Make sure you are not measuring performance on a debug build, or running in a debugger. Debugging adds overhead.
Make sure that your work sample is large enough that it is significantly above the "noise floor". A test run that takes a few seconds to complete will be measuring more of your function and less of the ambient noise of the environment than a test run that completes in milliseconds. You can always divide the units of work by the test execution time to arrive at a sexy "units per nanosecond" figure, but you don't actually measure it that way.
The speed of cuda program on different GPUs depends on many factors of the GPU like memory bandwidth, core clock speed, cores, number of threads/registers/shared memory available. so it is difficult to compare the performance in different GPUs
I am doing some computation on the CPU and then I transfer the numbers to the GPU and do some work there. I want to calculate the total time taken to do the computation on the CPU + the GPU. how do i do so?
When your program starts, in main(), use any system timer to record the time. When your program ends at the bottom of main(), use the same system timer to record the time. Take the difference between time2 and time1. There you go!
There are different system timers you can use, some with higher resolution than others. Rather than discuss those here, I'd suggest you search for "system timer" on the SO site. If you just want any system timer, gettimeofday() works on Linux systems, but it has been superseded by newer, higher-precision functions. As it is, gettimeofday() only measures time in microseconds, which should be sufficient for your needs.
If you can't get a timer with good enough resolution, consider running your program in a loop many times, timing the execution of the loop, and dividing the measured time by the number of loop iterations.
EDIT:
System timers can be used to measure total application performance, including time used during the GPU calculation. Note that using system timers in this way applies only to real, or wall-clock, time, rather than process time. Measurements based on the wall-clock time must include time spent waiting for GPU operations to complete.
If you want to measure the time taken by a GPU kernel, you have a few options. First, you can use the Compute Visual Profiler to collect a variety of profiling information, and although I'm not sure that it reports time, it must be able to (that's a basic profiling function). Other profilers - PAPI comes to mind - offer support for CUDA kernels.
Another option is to use CUDA events to record times. Please refer to the CUDA 4.0 Programming Guide where it discusses using CUDA events to measure time.
Yet another option is to use system timers wrapped around GPU kernel invocations. Note that, given the asynchronous nature of kernel invocation returns, you will also need to follow the kernel invocation with a host-side GPU synchronization call such as cudaThreadSynchronize() for this method to be applicable. If you go with this option, I highly recommend calling the kernel in a loop, timing the loop + one synchronization at the end (since synchronization occurs between kernel calls not executing in different streams, cudaThreadSynchronize() is not needed inside the loop), and dividing by the number of iterations.

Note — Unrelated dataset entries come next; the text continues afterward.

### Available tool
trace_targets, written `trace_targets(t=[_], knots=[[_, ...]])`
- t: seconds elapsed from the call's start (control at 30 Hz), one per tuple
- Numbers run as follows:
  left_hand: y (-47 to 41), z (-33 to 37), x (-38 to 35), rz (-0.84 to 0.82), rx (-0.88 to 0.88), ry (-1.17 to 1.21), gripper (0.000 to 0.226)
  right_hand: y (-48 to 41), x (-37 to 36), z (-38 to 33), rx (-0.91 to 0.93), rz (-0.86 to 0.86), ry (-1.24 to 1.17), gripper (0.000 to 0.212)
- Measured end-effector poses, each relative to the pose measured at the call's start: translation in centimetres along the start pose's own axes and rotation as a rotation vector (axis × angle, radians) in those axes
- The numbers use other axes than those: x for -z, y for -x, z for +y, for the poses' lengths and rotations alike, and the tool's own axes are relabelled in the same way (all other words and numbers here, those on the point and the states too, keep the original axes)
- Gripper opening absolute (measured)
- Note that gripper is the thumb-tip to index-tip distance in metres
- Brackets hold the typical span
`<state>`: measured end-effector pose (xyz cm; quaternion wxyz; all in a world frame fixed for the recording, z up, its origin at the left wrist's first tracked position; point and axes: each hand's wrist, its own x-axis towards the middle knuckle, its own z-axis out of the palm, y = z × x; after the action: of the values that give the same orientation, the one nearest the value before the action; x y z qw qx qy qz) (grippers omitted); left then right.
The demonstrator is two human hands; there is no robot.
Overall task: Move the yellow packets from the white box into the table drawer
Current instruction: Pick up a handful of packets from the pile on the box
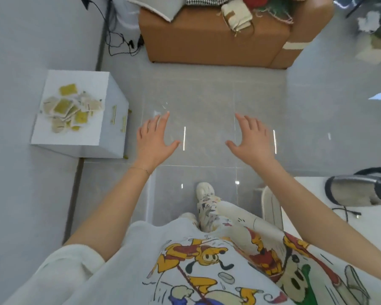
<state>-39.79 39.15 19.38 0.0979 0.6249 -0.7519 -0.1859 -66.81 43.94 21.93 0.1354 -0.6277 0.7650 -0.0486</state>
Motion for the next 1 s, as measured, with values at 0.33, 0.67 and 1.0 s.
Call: trace_targets(t=[0.33,0.67,1.0], knots=[[-4.2,-5.1,3.6,0.103,0.395,0.016,0.084,-15.7,1.7,-9.0,0.379,-0.1,0.052,0.081],[-8.6,-13.3,7.0,0.24,0.686,0.063,0.083,-27.2,-0.7,-23.0,0.703,-0.2,0.125,0.083],[-14.2,-27.4,10.5,0.22,0.848,0.127,0.082,-37.0,-4.6,-39.6,0.811,-0.266,0.205,0.08]])
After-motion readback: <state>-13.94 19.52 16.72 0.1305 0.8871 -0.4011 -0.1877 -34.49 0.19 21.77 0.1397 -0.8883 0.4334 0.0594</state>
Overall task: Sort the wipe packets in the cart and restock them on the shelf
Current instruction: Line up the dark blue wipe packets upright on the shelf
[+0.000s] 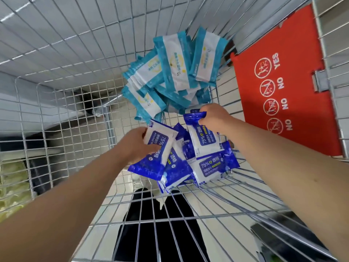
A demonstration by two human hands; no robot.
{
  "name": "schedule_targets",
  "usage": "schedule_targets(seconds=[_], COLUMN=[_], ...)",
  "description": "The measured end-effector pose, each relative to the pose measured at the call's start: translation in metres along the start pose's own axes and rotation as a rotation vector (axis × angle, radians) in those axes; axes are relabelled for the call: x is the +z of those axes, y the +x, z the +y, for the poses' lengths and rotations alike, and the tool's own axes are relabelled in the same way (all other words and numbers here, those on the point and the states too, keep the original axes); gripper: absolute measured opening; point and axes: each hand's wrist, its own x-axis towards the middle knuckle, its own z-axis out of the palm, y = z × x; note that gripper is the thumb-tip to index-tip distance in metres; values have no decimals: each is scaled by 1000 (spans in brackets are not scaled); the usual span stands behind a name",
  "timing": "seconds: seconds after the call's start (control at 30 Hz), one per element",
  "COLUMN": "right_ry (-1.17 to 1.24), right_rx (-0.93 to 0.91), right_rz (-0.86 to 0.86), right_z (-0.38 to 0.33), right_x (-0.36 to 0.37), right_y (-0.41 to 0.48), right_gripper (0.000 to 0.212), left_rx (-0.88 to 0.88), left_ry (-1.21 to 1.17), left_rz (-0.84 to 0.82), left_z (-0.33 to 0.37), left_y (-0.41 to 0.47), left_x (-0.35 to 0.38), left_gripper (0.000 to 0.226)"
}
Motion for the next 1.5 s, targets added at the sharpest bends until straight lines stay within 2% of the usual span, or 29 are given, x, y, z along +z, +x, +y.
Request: schedule_targets(seconds=[0.17,0.33,0.43,0.63,0.73,0.8,0.83,1.03,1.13,1.3,1.5], right_ry=[34,147,178,211,178,153,138,0,-39,-55,70], right_rx=[72,131,90,-118,-249,-355,-404,-720,-860,-1088,-1266], right_rz=[53,39,9,107,188,259,289,428,481,558,539], right_z=[5,0,-12,-74,-126,-164,-184,-306,-369,-469,-575], right_x=[-2,-22,-39,-97,-129,-149,-157,-193,-196,-179,-117], right_y=[-5,-29,-53,-122,-164,-194,-210,-322,-379,-491,-613], right_gripper=[26,39,48,38,13,34,36,14,4,4,10], left_rx=[-9,8,27,94,139,174,193,267,305,373,426], left_ry=[-25,-73,-73,-89,-138,-158,-176,-274,-300,-347,-361], left_rz=[-48,-29,22,139,254,332,369,604,737,957,1221], left_z=[-1,2,5,28,40,46,47,39,22,-29,-123], left_y=[-5,-18,-33,-97,-144,-180,-199,-335,-415,-555,-713], left_x=[-1,-9,-24,-77,-112,-138,-151,-223,-254,-294,-330], left_gripper=[29,31,32,32,29,27,28,33,32,29,31])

The C timer moves on regardless of GPU is working or not. If you don't believe me then do this little experiment: Make a for loop with 1000 iterations over GPU_Function_Call. Put any C timer around that for loop. Now when you run the program (suppose GPU function takes substantial time like 20ms) you will see it running for few seconds with the naked eye before it returns. But when you print the C time you'll notice it'll show you like few miliseconds. This is because the C timer didn't wait for 1000 MemcpyHtoD and 1000 MemcpyfromDtoH and 1000 kernel calls.
What I suggest is to use CUDA event timer or even better NVIDIA Visual Profiler to time GPU and use stop watch (increase the iterations to reduce human error) to measure the complete time. Then just subtract the GPU time from total to get the CPU time.